The Washington PostDemocracy Dies in Darkness

Where the Senate stands on guns — in one chart

With at least one lifelong National Rifle Association member -- Sen. Joe Manchin (D-W.V.a) -- jumping on board with pushing new gun control measures in the aftermath of the tragedy in Newtown, Conn., we thought it worthwhile to look at where the other senators stand.

Guns are a very regional issue that often don't fall neatly along party lines. There are many Democrats who have great ratings from the NRA, and some Republicans who have not-so-good ratings.

Below, we look at the NRA and Gun Owners of America ratings for all 100 members of the new Senate in 2013 (and feel free to play with the data here). After the chart, a few takeaways.

1. If gun control gets done, a significant number of NRA allies will likely buck the group's wishes. Exactly half of the Senate has at least an 'A-' grade from the NRA.

2. The pivotal votes will be pro-gun Democrats like Manchin and Sen. Mark Warner (D-Va.), an 'A'-rated senator who has also called for a conversation on new gun laws. Other 'A'-rated Democrats include Sens. Max Baucus (D-Mont.), Bob Casey (D-Pa.), Tim Johnson (D-S.D.), Mark Begich (D-Alaska) and Jon Tester (D-Mont.) and Sens.-elect Martin Heinrich (D-N.M.) and Joe Donnelly (D-Ind.).

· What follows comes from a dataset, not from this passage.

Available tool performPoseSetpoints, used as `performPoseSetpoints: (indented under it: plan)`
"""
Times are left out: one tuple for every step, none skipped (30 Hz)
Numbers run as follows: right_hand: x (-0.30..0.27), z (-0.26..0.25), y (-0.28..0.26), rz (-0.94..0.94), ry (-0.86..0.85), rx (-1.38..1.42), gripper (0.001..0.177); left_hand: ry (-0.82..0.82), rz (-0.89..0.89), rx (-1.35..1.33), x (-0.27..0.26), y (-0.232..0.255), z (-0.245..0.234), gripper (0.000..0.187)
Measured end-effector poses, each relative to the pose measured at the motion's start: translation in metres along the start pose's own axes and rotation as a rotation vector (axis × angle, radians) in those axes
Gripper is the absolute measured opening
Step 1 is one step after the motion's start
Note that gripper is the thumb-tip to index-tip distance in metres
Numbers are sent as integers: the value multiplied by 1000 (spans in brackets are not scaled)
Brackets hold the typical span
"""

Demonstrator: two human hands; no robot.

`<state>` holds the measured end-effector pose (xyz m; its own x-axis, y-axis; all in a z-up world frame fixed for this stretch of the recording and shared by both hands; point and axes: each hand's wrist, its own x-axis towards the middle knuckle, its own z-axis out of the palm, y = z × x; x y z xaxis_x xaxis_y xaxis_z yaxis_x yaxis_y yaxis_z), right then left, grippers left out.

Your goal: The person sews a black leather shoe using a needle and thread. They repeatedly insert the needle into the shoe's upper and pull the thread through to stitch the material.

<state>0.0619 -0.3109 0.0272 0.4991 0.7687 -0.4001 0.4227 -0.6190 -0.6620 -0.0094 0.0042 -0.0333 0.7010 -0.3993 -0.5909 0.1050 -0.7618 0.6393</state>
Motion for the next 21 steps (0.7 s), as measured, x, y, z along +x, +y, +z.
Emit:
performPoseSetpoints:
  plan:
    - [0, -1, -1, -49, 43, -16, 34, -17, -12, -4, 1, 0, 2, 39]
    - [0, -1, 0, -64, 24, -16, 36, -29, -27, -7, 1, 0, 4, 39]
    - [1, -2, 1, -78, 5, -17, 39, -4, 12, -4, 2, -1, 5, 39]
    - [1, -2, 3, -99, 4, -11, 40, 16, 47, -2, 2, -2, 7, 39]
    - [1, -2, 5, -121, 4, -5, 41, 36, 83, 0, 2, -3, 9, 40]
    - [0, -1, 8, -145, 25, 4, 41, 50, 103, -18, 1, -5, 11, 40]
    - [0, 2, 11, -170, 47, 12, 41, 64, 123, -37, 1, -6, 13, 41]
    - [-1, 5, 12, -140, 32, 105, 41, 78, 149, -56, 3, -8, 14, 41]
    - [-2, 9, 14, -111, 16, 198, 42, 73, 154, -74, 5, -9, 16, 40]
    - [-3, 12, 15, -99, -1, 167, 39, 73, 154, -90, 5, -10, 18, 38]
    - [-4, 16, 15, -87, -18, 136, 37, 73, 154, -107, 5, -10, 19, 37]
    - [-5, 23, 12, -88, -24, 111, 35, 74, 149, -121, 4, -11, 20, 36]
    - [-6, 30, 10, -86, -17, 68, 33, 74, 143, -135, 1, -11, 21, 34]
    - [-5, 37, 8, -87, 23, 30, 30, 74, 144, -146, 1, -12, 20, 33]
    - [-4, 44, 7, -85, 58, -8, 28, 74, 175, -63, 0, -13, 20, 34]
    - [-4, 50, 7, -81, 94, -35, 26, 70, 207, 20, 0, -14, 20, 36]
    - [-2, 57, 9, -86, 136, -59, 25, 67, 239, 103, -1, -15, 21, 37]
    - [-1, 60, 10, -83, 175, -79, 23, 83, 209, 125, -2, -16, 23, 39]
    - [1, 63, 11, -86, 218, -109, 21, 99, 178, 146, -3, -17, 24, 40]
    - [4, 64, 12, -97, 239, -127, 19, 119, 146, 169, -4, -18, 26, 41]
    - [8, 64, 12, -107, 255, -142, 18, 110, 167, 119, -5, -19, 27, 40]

On the GOP side, the most likely proponent would seem to be Sen. Mark Kirk (R-Ill.) -- the only Republican who gets 'F' ratings from gun groups -- and Sens. Susan Collins (R-Maine), John McCain (R-Ariz.) and Dan Coats (R-Ind.), who haven't exactly been tight with the NRA.

3. Starting next month, more than half the Senate will have served one term or less. And because gun issues haven't really come up very often in recent years, many of those members have yet to build substantial voting records. That suggests there could be some surprises.